Resolution of the issue of status is unlikely to be resolved anytime soon as Beijing consistently threatens military action if Taiwan moves to toward independence, a move that would clarify the ROC’s legal definition, the diplomatic engagement with Taiwan contains additional dynamics.

To clarify the question of Taiwan’s political and cultural identity, we spoke with Director General Catherine Y.M. Hsu of the Taipei Economic and Cultural Office in Toronto.


Republic of China – Taiwan

The identity of the Republic of China (ROC /Taiwan) is probably the most confusing and controversial dynamic.

The official name is the Republic and the popular name is Taiwan.

 The republic of China the government of the Republic of China has an exclusive jurisdiction over Taiwan and some small islands. The official name is the ROC but people would usually call it Taiwan.

When you talk about identity, I would definitely say that we are a sovereign state, an independent country because if you talk about the definition of a country under international law, it usually includes people, territory, government, and law. We have 23 million people in Taiwan and exclusive control over 36,000 square kilometers. 

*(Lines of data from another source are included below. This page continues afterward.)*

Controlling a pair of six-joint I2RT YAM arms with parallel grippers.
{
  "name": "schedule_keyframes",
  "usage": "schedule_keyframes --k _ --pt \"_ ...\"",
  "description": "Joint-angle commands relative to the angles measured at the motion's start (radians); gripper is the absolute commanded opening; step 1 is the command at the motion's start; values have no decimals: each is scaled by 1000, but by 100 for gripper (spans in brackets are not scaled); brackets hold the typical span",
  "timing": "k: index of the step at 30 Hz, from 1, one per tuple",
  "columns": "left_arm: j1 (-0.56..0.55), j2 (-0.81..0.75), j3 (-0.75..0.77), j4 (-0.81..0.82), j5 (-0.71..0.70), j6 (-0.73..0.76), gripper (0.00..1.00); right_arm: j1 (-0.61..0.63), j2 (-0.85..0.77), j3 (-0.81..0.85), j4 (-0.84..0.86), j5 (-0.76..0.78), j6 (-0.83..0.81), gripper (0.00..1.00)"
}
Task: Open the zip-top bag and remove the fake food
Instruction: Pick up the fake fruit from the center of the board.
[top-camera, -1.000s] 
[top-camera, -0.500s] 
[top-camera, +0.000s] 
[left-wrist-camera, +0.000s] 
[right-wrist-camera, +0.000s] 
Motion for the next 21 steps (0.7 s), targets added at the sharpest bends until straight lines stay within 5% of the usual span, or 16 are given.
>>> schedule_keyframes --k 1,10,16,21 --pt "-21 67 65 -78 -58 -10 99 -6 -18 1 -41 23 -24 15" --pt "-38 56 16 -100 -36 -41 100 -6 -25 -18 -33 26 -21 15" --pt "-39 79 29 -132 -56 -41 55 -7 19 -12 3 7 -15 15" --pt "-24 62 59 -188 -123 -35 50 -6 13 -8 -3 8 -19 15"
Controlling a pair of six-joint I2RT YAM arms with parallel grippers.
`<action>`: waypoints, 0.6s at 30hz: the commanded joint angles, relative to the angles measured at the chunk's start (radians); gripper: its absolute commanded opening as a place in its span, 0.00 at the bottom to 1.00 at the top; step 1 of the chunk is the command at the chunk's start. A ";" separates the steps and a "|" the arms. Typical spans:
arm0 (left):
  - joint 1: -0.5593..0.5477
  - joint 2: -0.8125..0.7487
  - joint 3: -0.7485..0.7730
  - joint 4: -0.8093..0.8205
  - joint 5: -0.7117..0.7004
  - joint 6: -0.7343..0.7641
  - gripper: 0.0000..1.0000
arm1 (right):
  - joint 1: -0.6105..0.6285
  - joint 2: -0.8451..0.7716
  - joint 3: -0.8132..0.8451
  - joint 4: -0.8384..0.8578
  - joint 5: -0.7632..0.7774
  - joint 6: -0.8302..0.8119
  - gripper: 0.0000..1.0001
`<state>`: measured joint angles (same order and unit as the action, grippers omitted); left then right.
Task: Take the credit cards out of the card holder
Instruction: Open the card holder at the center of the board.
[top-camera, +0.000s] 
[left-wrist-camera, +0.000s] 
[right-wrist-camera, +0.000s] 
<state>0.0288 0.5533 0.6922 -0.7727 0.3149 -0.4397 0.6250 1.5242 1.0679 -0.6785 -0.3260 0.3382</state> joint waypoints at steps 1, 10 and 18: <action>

Unresolved History and the Will of the People

As has been mentioned in previous articles, the ROC government Taiwan formerly controlled all of Mainland China before relocating to Taiwan. Given that the ROC has de facto control over Taiwan and islands surrounding it, has the meaning of ROC changed since then?

According to the constitution, the territory of the Republic of China is the inherent territory, and borders cannot be changed without the approval of the people. So theoretically this inherent territory and borders cover the whole mainland; however, now the de facto jurisdiction, governed by the government only covers Taiwan, Penghu, Kinmen, Matsu and some smaller islands.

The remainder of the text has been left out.